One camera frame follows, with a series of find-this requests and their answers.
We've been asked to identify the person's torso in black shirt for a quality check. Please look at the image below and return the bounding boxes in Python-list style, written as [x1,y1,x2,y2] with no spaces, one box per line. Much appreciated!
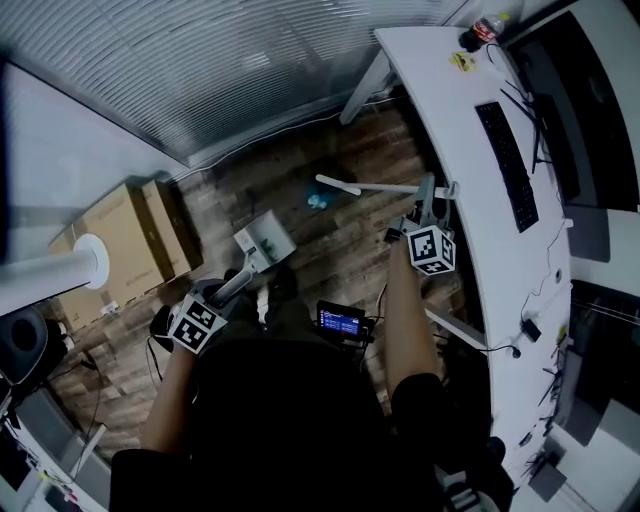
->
+ + + +
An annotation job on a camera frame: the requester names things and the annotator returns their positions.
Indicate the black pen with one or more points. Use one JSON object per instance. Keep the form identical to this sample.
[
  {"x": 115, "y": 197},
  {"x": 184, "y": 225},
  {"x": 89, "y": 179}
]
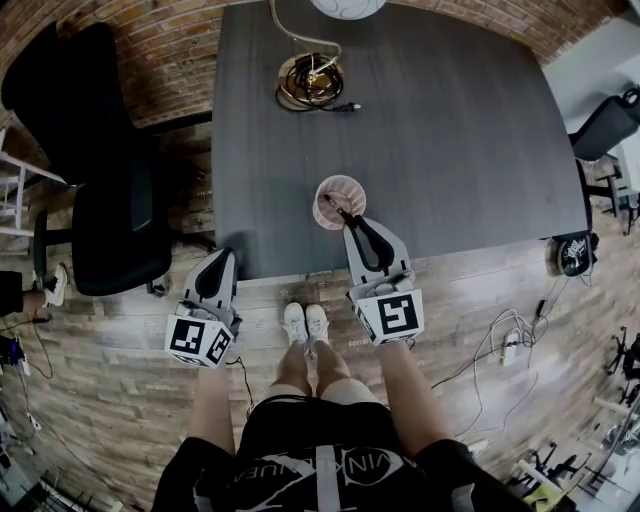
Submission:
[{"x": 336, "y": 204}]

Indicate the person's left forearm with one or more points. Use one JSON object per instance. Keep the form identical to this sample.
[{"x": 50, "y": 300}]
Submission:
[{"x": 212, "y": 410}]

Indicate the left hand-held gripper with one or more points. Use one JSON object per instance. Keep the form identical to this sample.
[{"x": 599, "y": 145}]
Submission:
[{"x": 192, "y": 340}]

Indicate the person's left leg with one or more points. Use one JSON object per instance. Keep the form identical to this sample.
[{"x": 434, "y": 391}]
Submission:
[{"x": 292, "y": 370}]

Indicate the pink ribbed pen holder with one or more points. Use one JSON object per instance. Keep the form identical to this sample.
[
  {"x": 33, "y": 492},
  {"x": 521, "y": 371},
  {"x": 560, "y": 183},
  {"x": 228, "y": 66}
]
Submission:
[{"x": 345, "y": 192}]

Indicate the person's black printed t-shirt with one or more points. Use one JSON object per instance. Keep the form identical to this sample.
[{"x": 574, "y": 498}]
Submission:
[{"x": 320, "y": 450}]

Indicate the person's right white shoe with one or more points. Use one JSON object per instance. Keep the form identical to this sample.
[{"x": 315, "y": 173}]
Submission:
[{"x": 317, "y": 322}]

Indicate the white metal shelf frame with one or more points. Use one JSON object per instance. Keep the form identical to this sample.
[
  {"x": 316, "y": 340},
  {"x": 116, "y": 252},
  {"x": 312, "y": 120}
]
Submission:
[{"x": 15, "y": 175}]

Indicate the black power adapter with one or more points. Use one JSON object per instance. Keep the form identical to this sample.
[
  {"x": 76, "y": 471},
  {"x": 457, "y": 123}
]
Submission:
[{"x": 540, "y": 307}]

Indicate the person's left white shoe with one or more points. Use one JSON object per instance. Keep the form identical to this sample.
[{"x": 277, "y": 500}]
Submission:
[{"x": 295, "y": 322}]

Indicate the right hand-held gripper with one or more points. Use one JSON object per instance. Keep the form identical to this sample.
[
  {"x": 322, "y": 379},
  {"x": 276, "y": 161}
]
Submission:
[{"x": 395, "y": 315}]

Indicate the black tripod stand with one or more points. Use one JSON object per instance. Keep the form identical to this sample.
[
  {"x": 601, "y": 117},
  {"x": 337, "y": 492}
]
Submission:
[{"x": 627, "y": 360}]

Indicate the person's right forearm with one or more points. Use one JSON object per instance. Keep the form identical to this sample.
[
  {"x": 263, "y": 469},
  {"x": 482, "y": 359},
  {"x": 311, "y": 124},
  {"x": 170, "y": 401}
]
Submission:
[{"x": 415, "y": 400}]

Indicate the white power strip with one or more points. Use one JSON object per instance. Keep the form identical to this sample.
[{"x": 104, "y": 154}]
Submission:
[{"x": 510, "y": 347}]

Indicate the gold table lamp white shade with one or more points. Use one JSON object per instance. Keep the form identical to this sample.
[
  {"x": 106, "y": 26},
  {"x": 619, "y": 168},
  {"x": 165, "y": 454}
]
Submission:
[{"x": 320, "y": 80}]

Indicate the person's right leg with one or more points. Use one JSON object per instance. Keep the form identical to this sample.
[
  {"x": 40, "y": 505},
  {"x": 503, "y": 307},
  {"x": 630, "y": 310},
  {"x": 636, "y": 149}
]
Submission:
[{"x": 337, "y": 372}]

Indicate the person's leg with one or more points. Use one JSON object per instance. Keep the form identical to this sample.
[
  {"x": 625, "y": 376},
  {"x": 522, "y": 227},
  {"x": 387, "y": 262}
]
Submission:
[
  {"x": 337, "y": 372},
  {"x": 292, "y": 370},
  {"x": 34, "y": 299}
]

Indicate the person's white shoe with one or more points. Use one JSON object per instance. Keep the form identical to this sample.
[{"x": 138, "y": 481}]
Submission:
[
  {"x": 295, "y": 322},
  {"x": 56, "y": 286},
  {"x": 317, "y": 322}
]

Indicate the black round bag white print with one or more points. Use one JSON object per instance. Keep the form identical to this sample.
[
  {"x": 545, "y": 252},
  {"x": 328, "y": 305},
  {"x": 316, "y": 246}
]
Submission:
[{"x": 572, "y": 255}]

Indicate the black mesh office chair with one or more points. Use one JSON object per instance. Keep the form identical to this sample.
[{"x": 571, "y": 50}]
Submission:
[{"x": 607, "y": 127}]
+ + + +
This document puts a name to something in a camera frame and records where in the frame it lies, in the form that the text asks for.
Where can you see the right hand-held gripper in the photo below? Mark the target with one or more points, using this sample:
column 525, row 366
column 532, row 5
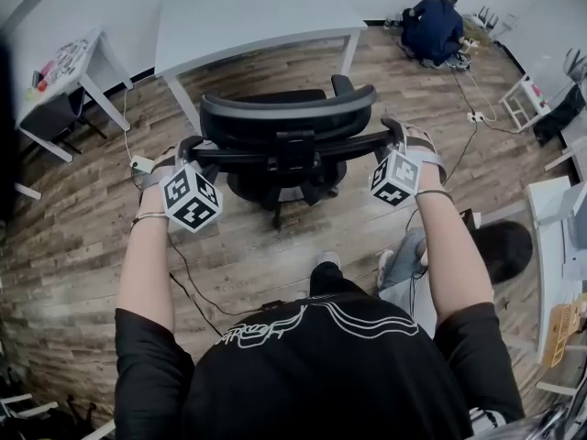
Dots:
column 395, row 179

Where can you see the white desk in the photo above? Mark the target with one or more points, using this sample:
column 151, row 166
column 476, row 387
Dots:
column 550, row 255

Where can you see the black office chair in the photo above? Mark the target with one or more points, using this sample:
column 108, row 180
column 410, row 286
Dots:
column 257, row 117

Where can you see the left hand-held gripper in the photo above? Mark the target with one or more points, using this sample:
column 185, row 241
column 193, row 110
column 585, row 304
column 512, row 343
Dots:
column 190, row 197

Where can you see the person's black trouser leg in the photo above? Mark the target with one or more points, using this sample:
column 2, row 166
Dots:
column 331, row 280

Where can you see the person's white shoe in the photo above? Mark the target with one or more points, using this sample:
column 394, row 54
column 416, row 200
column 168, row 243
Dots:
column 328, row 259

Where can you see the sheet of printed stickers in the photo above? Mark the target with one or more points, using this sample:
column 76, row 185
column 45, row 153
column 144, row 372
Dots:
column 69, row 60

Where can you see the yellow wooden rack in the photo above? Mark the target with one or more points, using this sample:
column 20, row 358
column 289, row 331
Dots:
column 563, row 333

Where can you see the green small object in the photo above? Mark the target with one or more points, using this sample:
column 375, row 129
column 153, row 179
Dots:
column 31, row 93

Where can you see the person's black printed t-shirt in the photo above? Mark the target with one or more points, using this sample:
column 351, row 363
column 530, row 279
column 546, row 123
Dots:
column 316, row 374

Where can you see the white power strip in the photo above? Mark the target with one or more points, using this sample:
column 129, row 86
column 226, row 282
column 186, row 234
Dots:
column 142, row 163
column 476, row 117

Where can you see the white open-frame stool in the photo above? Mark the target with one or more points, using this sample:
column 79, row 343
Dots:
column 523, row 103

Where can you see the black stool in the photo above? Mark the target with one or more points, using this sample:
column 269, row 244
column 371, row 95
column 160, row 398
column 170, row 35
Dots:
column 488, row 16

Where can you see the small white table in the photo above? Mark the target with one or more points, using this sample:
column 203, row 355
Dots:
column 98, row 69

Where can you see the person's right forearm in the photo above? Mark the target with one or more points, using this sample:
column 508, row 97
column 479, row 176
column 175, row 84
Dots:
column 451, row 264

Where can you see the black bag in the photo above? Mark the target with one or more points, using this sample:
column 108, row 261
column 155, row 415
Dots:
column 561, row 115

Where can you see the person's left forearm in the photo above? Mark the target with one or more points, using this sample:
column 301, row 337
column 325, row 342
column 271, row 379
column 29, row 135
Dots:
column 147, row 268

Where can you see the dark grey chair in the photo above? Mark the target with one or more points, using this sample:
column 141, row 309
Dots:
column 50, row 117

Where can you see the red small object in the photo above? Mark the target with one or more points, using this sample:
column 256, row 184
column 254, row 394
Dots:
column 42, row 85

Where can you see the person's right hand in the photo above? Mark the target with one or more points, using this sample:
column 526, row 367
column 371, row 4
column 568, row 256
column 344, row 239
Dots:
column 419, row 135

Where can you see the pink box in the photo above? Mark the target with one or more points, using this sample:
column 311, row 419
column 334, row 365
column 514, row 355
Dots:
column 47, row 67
+ + + +
## What to do
Report how many lines of the data above hold the string "stool". Nothing else belongs in the answer.

## Solution
2